DIBRUGARH, a town of British India, in the Lakhimpur district of eastern Bengal and Assam, of which it is the headquarters, situated on the Dibru river about 4 m. above its confluence with the Brahmaputra. Pop. (1901) 11,227. It is the terminus of steamer navigation on the Brahmaputra, and also of a railway running to important coal-mines and petroleum wells, which connects with the Assam-Bengal system. Large quantities of coal and tea are exported. There are a military cantonment, the headquarters of the volunteer corps known as the Assam Valley Light Horse; a government high school, a training school for masters; and an aided school for girls. In 1900 a medical school for the province was established, out of a bequest left by Brigade-Surgeon J. Berry-White, which is maintained by the government, to train hospital assistants for the tea gardens. The Williamson artisan school is entirely supported by an endowment.
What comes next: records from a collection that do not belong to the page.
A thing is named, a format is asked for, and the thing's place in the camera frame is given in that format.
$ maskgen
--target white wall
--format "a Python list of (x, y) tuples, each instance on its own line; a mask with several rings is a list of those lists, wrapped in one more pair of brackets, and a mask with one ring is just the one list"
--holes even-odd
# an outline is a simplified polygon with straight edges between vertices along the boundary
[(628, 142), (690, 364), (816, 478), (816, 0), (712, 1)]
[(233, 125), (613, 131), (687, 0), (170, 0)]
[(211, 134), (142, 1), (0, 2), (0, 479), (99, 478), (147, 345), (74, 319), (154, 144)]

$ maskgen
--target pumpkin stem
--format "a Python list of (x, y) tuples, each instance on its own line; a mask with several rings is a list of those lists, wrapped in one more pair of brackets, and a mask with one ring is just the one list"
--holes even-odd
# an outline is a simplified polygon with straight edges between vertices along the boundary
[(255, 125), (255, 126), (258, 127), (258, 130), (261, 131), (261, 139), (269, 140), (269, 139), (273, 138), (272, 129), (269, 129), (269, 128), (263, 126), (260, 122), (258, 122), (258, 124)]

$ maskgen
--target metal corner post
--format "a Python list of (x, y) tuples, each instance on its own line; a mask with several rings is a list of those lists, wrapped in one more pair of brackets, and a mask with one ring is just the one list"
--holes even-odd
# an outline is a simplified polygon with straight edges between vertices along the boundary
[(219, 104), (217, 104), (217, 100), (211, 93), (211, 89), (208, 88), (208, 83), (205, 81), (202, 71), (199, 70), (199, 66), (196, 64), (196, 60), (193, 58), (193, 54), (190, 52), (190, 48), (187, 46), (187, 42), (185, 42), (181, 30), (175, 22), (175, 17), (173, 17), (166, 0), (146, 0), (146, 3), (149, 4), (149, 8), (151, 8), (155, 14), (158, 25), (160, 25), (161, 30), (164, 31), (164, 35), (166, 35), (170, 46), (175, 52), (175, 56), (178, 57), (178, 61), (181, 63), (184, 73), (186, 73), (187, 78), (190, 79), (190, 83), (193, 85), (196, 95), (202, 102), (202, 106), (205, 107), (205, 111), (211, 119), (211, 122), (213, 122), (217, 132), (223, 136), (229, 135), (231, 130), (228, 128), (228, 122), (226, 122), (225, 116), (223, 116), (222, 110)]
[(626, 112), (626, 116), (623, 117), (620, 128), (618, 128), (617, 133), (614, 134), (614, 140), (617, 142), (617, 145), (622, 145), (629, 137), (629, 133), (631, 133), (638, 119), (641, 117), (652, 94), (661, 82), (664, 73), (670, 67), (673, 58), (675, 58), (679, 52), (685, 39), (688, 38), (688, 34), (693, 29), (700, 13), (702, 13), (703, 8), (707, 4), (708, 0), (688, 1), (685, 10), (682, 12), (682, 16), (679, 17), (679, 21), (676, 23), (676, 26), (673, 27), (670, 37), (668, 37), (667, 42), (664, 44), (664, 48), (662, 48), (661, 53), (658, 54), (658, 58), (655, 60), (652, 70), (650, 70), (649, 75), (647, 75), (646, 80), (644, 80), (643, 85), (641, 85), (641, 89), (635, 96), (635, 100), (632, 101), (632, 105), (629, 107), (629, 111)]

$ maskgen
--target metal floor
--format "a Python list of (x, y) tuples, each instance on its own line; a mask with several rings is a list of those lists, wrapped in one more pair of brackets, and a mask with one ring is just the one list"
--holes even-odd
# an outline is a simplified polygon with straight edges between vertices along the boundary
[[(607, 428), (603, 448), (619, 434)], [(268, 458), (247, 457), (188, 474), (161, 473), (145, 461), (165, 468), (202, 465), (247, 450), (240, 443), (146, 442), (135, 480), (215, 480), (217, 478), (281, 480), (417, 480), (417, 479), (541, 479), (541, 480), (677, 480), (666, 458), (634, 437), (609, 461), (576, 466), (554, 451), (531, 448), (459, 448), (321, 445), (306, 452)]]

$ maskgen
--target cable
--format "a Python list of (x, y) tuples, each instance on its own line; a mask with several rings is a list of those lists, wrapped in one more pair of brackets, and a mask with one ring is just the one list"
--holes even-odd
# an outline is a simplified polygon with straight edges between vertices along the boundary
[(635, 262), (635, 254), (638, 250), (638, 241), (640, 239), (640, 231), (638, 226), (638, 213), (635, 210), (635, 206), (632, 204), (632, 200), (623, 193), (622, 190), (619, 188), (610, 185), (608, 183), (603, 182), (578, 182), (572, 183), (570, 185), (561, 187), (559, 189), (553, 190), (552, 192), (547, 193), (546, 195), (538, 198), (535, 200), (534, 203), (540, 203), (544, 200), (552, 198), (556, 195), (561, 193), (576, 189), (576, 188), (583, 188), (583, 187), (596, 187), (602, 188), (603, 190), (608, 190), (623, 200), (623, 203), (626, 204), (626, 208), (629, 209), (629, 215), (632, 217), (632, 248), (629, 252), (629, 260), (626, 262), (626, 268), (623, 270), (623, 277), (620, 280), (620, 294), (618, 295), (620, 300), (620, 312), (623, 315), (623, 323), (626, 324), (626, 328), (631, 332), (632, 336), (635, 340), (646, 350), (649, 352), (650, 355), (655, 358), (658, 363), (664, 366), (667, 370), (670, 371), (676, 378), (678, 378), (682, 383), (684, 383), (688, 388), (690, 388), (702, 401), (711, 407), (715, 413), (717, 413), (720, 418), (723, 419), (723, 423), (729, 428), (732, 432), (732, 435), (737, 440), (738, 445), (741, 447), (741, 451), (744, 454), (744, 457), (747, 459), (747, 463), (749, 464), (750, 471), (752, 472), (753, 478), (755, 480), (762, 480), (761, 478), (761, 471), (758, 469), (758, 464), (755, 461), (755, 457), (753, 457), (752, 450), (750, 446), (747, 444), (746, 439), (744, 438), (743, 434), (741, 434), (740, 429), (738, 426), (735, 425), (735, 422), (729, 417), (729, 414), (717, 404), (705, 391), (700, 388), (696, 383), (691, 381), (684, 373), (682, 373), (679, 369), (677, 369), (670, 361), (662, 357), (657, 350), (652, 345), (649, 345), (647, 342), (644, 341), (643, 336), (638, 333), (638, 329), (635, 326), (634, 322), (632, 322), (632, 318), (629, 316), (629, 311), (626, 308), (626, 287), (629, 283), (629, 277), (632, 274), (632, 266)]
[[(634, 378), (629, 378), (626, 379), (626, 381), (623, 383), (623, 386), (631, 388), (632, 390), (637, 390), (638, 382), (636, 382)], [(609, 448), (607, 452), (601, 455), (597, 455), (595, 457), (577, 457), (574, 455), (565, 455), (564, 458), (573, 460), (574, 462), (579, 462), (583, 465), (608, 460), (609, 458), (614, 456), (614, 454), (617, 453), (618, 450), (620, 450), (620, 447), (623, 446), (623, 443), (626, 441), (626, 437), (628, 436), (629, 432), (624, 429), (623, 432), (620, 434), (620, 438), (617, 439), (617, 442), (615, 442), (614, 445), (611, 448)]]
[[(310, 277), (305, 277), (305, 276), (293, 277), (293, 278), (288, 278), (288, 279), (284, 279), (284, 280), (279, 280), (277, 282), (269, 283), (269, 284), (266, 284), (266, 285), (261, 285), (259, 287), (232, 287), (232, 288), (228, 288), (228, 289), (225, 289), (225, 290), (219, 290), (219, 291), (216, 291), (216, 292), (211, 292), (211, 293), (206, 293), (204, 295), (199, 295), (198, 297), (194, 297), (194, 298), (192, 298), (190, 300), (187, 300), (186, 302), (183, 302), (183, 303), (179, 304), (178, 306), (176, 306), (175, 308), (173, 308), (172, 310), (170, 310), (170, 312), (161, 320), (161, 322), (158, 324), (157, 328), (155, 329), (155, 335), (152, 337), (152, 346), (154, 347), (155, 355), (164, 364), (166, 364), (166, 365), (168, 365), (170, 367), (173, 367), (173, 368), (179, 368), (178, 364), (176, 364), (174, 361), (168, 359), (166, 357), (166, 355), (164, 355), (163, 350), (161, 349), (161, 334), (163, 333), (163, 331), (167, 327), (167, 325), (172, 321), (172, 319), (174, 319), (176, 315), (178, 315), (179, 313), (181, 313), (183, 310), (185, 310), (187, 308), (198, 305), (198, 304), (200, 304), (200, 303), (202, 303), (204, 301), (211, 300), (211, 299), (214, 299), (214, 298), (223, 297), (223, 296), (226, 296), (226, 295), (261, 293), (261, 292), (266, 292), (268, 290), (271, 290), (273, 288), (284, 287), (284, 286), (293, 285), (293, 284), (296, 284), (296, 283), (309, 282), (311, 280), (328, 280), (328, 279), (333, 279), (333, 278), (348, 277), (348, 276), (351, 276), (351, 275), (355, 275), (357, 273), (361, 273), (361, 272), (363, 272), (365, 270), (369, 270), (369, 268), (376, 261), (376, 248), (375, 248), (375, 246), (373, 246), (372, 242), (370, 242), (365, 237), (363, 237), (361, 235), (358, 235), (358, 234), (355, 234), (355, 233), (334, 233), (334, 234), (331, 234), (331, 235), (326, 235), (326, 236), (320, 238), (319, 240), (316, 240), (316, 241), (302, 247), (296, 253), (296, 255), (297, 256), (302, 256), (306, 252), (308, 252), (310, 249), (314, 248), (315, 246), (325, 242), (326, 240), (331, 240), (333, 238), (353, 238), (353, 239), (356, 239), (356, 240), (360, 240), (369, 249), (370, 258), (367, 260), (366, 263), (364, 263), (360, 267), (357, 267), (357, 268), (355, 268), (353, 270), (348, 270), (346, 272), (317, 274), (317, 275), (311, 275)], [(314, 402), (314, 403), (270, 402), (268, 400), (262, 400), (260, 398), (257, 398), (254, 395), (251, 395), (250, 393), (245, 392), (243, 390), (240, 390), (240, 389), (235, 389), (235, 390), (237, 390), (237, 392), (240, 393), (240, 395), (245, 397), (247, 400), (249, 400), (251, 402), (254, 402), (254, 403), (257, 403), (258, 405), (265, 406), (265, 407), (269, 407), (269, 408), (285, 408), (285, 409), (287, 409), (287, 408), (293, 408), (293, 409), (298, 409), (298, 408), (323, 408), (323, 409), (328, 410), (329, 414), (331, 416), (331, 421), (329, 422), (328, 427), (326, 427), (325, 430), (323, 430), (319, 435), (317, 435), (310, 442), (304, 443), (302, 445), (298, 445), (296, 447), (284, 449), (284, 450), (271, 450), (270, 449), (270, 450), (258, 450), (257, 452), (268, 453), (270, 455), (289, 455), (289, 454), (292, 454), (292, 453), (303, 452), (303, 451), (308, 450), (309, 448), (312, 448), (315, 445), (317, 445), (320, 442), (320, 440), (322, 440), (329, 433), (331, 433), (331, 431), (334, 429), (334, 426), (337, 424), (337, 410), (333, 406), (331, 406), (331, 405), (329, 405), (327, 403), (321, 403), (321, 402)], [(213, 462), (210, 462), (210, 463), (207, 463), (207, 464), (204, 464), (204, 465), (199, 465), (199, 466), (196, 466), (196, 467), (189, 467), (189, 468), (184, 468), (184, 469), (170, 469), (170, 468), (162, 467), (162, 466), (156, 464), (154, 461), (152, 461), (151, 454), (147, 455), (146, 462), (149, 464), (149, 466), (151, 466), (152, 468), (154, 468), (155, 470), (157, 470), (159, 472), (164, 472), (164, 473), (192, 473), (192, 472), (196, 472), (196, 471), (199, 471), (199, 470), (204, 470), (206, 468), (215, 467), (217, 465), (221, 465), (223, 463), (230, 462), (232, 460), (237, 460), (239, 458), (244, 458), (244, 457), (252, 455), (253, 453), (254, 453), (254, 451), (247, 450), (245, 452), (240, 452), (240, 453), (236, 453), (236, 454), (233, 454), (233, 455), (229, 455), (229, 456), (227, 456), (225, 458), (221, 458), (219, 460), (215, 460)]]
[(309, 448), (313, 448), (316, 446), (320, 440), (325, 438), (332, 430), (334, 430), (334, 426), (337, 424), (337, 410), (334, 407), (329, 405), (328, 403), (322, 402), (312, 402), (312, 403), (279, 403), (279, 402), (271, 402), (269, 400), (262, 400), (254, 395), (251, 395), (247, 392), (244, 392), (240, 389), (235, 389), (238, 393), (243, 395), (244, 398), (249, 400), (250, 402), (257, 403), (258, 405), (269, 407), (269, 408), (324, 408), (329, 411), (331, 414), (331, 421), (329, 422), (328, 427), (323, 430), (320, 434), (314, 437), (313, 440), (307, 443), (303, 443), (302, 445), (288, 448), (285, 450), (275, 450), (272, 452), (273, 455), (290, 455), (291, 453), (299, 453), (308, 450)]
DICAEARCHUS, of Messene in Sicily, Peripatetic philosopher and pupil of Aristotle, historian, and geographer, flourished about 320 b.c. He was a friend of Theophrastus, to whom he dedicated the majority of his works. Of his writings, which comprised treatises on a great variety of subjects, only the titles and a few fragments survive. The most important of them was his βίος τῆς Έλλάδος (Life in Greece), in which the moral, political and social condition of the people was very fully discussed. In his Tripoliticos he described the best form of government as a mixture of monarchy, aristocracy and democracy, and illustrated it by the example of Sparta. Among the philosophical works of Dicaearchus may be mentioned the Lesbiaci, a dialogue in three books, in which the author endeavours to prove that the soul is mortal, to which he added a supplement called Corinthiaci. He also wrote a Description of the World illustrated by maps, in which was probably included his Measurements of Mountains. A description of Greece (150 iambics, in C. Müller, Frag. hist. Graec. i. 238-243) was formerly attributed to him, but, as the initial letters of the first twenty-three lines show, was really the work of Dionysius, son of Calliphon. Three considerable fragments of a prose description of Greece (Müller, i. 97-110) are now assigned to an unknown author named Heracleides. The De re publica of Cicero is supposed to be founded on one of Dicaearchus’s works.
The best edition of the fragments is by M. Fuhr (1841), a work of great learning; see also a dissertation by F. G. Osann, Beiträge zur röm. und griech. Litteratur, ii. pp. 1-117 (1839); Pauly-Wissowa, Realencyclopädie der klass. Altertumswiss. v. pt. 1 (1905).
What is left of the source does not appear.